# Anyone own an inkbird IRF-4S wireless thermometer?



## indaswamp (Apr 1, 2019)

I just received the one that I won today in the mail. I've been tinkering with it all afternoon. Fairly certain I have the transmitter synchronized with the receiver but none of the probes are reading any temperatures...just three bars on the displays of both the transmitter and receiver of each probe like this (---). 

Hope someone can help and I don't end up with a high tech paper weight.....


----------



## chopsaw (Apr 1, 2019)

Make sure the probes are pushed all the way in . Takes a bit of force


----------



## indaswamp (Apr 1, 2019)

I'll check again, but pretty sure I pushed them in all the way...


----------



## indaswamp (Apr 1, 2019)

chopsaw said:


> Make sure the probes are pushed all the way in . Takes a bit of force


Well I'll be......

Sometimes it's something so simple! Got it....Thanks chopsaw, never would have thought I would have had to push that hard, or that the plug cap would go into the receiver that far.


----------



## chopsaw (Apr 1, 2019)

I have the one that works with a phone , but yeah takes a good push


----------



## indaswamp (Apr 1, 2019)

chopsaw said:


> I have the one that works with a phone , but yeah takes a good push


That is not in the instruction manual....LOL! It's obvious reading the manual that it was translated from Chinese....some of the sentences do not flow like it was written in English. Took me a while to slowly process the steps to synchronize the units....


----------



## indaswamp (Apr 1, 2019)

Love this forum! So many helpful people! 
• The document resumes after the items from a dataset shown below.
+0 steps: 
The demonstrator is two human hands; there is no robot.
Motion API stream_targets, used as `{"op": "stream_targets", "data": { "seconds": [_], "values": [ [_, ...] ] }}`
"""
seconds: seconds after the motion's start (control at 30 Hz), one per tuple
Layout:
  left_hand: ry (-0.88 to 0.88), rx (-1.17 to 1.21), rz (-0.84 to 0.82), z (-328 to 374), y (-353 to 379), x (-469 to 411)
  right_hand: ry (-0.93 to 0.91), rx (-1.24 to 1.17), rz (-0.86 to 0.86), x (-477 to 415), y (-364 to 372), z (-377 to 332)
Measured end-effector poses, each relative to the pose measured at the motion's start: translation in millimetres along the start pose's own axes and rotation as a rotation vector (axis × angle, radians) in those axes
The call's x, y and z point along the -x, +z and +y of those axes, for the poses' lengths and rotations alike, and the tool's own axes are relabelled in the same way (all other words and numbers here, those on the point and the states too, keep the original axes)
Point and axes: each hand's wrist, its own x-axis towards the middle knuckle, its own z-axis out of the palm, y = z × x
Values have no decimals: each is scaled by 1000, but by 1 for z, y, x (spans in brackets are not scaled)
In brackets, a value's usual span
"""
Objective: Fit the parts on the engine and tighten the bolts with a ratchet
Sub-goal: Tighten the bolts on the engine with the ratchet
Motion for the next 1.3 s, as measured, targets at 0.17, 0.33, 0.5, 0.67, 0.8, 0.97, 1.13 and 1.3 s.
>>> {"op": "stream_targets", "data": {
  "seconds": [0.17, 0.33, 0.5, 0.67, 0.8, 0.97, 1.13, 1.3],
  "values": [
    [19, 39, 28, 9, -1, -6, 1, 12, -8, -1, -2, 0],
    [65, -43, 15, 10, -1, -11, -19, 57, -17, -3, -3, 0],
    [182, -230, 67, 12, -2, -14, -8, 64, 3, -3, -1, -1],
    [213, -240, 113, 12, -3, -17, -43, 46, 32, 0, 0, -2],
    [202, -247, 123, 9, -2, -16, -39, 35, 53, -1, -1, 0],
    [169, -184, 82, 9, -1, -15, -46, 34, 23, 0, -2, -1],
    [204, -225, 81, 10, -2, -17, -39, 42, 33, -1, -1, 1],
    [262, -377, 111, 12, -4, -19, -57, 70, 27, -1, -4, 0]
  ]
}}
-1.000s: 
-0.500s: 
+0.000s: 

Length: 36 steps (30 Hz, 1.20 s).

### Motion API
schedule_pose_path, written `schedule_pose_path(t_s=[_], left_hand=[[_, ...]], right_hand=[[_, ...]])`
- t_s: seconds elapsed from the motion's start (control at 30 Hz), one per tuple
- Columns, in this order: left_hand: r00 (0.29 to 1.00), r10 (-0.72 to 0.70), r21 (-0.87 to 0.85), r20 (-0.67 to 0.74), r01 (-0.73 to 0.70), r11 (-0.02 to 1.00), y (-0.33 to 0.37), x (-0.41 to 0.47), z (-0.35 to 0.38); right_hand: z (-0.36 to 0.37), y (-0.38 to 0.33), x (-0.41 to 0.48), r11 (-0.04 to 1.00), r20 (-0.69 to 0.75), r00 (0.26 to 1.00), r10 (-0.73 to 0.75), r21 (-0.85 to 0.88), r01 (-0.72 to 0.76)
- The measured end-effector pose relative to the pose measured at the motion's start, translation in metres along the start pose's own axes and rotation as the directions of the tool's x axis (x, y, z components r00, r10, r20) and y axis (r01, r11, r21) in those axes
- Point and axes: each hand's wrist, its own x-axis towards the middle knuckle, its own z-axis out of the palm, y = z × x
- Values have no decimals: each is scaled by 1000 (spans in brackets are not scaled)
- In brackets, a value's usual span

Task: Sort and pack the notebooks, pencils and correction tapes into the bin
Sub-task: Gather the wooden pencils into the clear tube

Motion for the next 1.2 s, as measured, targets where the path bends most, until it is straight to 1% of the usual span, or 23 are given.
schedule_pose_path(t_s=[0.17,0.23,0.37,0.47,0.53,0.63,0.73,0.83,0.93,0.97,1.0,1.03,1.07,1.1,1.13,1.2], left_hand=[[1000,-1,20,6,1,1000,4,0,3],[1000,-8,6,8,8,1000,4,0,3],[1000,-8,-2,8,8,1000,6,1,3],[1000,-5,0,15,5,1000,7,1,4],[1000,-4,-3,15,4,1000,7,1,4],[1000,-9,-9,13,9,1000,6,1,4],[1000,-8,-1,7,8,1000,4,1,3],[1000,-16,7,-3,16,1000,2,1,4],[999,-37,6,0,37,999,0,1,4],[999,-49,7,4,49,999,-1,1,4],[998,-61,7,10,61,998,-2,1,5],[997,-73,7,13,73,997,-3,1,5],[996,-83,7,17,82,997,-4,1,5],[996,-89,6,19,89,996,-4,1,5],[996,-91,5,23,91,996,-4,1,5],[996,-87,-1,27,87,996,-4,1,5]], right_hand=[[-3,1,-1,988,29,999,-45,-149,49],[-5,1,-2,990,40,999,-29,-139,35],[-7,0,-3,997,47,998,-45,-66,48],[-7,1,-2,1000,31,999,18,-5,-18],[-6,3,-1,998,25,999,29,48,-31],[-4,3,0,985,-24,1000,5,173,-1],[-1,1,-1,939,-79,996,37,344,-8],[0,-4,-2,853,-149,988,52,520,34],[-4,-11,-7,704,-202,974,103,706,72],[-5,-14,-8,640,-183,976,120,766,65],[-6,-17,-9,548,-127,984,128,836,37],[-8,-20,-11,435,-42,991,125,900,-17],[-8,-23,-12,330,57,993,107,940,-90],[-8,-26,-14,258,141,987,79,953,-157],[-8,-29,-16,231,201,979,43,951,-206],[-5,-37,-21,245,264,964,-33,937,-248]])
If you are a lurker reading this, join up and ask! Everyone here is willing to help!

Much os Gracias Chopsaw!


----------



## indaswamp (Apr 1, 2019)

So, needless to say, I received my giveaway prize today. My next cook will be cold smoking boudin this weekend. Looking forward to using my new toy!


----------



## pc farmer (Apr 1, 2019)

Well Chop got you going.   I have one and yes, hard to plug in.  Ink bird works great and tested against my fireboard, they are very close


----------



## indaswamp (Apr 1, 2019)

If I knew how the new Metal Awards worked.....I'd give one to chopsaw right now!!! LOL! <sarcasm>


----------



## indaswamp (Apr 1, 2019)

Thanks 

 pc farmer


----------



## Steve H (Apr 2, 2019)

Got mine too. And you do have to push those plugs in firmly. The case I got is nice for storage as well.


----------



## SGMan (Apr 5, 2019)

indaswamp said:


> I'll check again, but pretty sure I pushed them in all the way...



I had the exact same thing on mine. I guess its due to its water resistant integrity - I had to push mine in hard.  (I was about to contact them and tell them they sold me junk)   The --- of death lol.


----------



## jokensmoken (Apr 10, 2019)

Make sure you check the calibration...
I love mine the few times I have used it
BUT it is off a couple degrees on the boiling/ice water test AND multiple probes will read multiple temps...
In boiling water 4 probes ranged from 208° to 211°...in ice water they were closer...
They are definetly close enough to work very well...just be forewarned. 

Walt


----------



## chopsaw (Apr 10, 2019)

I have the IBT-4XS . It's off a couple degrees also . I find myself using it more and more over the others I have . Like you said , just know what you got .


----------



## solman (Apr 11, 2019)

This is in the manual but in case you missed it, if you quickly tap the front power button twice it'll rotate the display readout 180 degrees, or upside down.

d'oh. wrong product. what i wrote above applies to the Inkbird IBT-4XS, not the one in this thread (IRF-4S).


----------



## indaswamp (Apr 11, 2019)

I will have to check the accuracy of my probes.


----------



## forktender (Apr 12, 2019)

The 4XS that I bought in yesterdays lighting sale came today, I got it paired up right away and downloaded the app.
It looks fairly straight forward I'm sure there will be a learning curve to get the smoke box high/lo temp setting dialed in and learn how to tweak the set meat temps too my liking.
I need to check the high/lo temp calibration to see if it's close enough for me.

I do have one question right off the bat, can you change the alarm sound to one of your your ring tones? I have a few custom sounds in mind. I do like the volume of the alarm, I can actually hear this one for a change.

My only gripe so far is that the instructions are pretty vague, a little more detail on the operations would be a welcome sight. Besides that it seems like it's going to be a good fit, I can't wait to use it.
Thanks again.


----------